Я уже возле машины, рука тянется к дверце, когда всё рушится.
Грубый рывок.
Воздух мгновенно срывается с губ в хрип, прежде чем чья-то ладонь закрывает мне рот.
Запах табака, кожи, металла ударяет в нос, оседает во рту горечью страха. Чьи-то руки сильные, грубые, привыкшие ломать хватают меня за плечи, рвут назад, так резко, что ноги теряют опору. Я захлёбываюсь в панике, дёргаюсь, но меня сдавливают, вжимают, парализуют. Сердце, только что мечтавшее о покое, теперь колотится громко, бешено, с разрывами.
– Dzlier, dzlier! (Держи крепче!)
Голос, резкий, низкий, незнакомый. Я не понимаю слов, но понимаю интонацию.
– Iqna gadaitane! (Затащи её внутрь!)
Меня толкают вперёд, тёплые пальцы вцепляются в запястье так, что я чувствую, как внутри что-то ломается. Я пытаюсь дёрнуться, ударить ногой, но это смешно, бесполезно, жалко.
– Ar gauvdo, sulaperia! (Не ори, всё нормально!)
Я пытаюсь закричать, но рука сжимает рот сильнее, грубо, безжалостно, вдавливаясь в кожу.
Машина. Тёмный салон, запах виски, сигарет, крови.

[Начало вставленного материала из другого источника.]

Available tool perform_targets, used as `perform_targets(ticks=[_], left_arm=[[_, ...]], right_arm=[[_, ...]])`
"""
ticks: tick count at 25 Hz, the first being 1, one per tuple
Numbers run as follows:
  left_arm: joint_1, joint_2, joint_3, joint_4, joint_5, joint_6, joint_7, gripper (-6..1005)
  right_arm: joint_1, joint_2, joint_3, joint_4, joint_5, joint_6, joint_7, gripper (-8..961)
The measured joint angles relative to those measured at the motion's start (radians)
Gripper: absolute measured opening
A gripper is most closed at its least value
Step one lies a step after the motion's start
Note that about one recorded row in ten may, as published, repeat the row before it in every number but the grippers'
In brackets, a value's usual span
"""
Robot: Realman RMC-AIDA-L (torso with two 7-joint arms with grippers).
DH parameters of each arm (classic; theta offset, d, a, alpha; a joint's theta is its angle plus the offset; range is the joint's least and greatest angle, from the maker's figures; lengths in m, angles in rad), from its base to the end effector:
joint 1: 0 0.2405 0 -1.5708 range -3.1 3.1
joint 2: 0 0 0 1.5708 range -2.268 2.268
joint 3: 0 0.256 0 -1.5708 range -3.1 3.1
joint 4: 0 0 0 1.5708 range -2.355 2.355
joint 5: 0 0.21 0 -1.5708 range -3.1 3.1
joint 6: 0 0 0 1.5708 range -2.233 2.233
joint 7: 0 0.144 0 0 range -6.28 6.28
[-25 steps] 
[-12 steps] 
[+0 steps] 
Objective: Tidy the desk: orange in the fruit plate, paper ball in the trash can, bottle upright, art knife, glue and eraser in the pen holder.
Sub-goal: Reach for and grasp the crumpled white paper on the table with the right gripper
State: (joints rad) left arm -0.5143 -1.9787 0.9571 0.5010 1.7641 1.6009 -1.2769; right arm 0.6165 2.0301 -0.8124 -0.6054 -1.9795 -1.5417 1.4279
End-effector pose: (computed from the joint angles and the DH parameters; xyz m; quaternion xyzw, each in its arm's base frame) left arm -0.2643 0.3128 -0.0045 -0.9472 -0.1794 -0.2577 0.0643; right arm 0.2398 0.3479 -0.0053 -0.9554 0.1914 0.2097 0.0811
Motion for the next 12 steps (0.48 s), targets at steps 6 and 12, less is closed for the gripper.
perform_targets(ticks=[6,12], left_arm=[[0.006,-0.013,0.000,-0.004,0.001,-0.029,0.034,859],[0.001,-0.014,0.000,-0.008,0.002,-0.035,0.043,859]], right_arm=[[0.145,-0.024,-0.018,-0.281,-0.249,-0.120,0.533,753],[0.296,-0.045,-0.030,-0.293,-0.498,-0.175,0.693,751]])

Меня толкают внутрь, я падаю, больно ударяясь боком, ещё не осознавая, что теперь я больше не принадлежу себе.
Дверца захлопывается.
И мир вокруг становится чужим.
В полумраке салона, пропитанного запахом кожи, я различаю силуэт. Он лежит на заднем сиденье, тяжело дышит, бледное лицо контрастирует с густыми пятнами крови на белой рубашке. Красное расползается неровными, липкими разводами, ткань напиталась, темнеет по краям, и я вдруг осознаю, сколько здесь крови. Слишком много. Это не простая рана. Он истекает кровью. Умирает. Я смотрю на него, почти забыв, что сама нахожусь в плену, что меня выдрали из привычного мира и бросили сюда, в чужую машину, в эту ночь, в этот страх.
Грудь у него вздымается неровно, дыхание тяжёлое, как будто он втягивает воздух через сжатые зубы. Губы сухие, чуть приоткрытые, но глаза… глаза открыты. Темные, глубоко посаженные, из-под прищуренных век скользит по мне взгляд – тяжёлый, осмысленный, злой. Даже сейчас, когда жизнь утекает вместе с кровью, даже в этом состоянии он не выглядит сломленным.
– Ты врач? – Голос рядом, резко, требовательно, и я вздрагиваю.
Один из них наклоняется ближе, обдавая меня горячим дыханием, пропитанным никотином и тревогой. Чёрные глаза, резкие скулы, напряжённые губы, в которых застыла нетерпимость. Он не будет слушать мои возражения. Не будет ждать. Не будет умолять.
– Ты можешь его спасти?
Вопрос звучит как приказ.
Я медленно поворачиваюсь, ощущая, как в груди разрастается паника, как адреналин ударяет в голову. Я не знаю, кто они. Не знаю, что здесь происходит. Но я вижу кровь. Вижу рану.
И знаю, что если ничего не сделать – он не доживёт до утра.
***
Горячая, липкая, насыщенная железом кровь стекает между моих пальцев, просачивается под ногти, пропитывает тонкую ткань халата, впитывается в кожу. Её слишком много. Я вижу, как пульсирует рана, выталкивая наружу жизнь, как он судорожно дёргается, когда я разрываю рубашку поперёк груди, обнажая изувеченную кожу.
Пуля вошла ниже правого ребра, и это хуже всего. Я вижу, как тёмная жидкость продолжает вытекать, знаю, что печень скорей всего разорвана и где-то в глубине брюшной полости повреждён кишечник. Это не просто рана. Это часовой механизм, ведущий к смерти.
Он почти не реагирует. Только судорожно втягивает воздух. Лицо бледное, напряжённые скулы покрыты испариной, челюсть сжата так, что заходят желваки. Он держится, но боль разъедает его изнутри. Глаза открыты – чёрные, тяжёлые, полные той темноты, которая не боится смерти. А потом веки дрожат, опускаются, он судорожно выдыхает, и мне кажется, что я его теряю.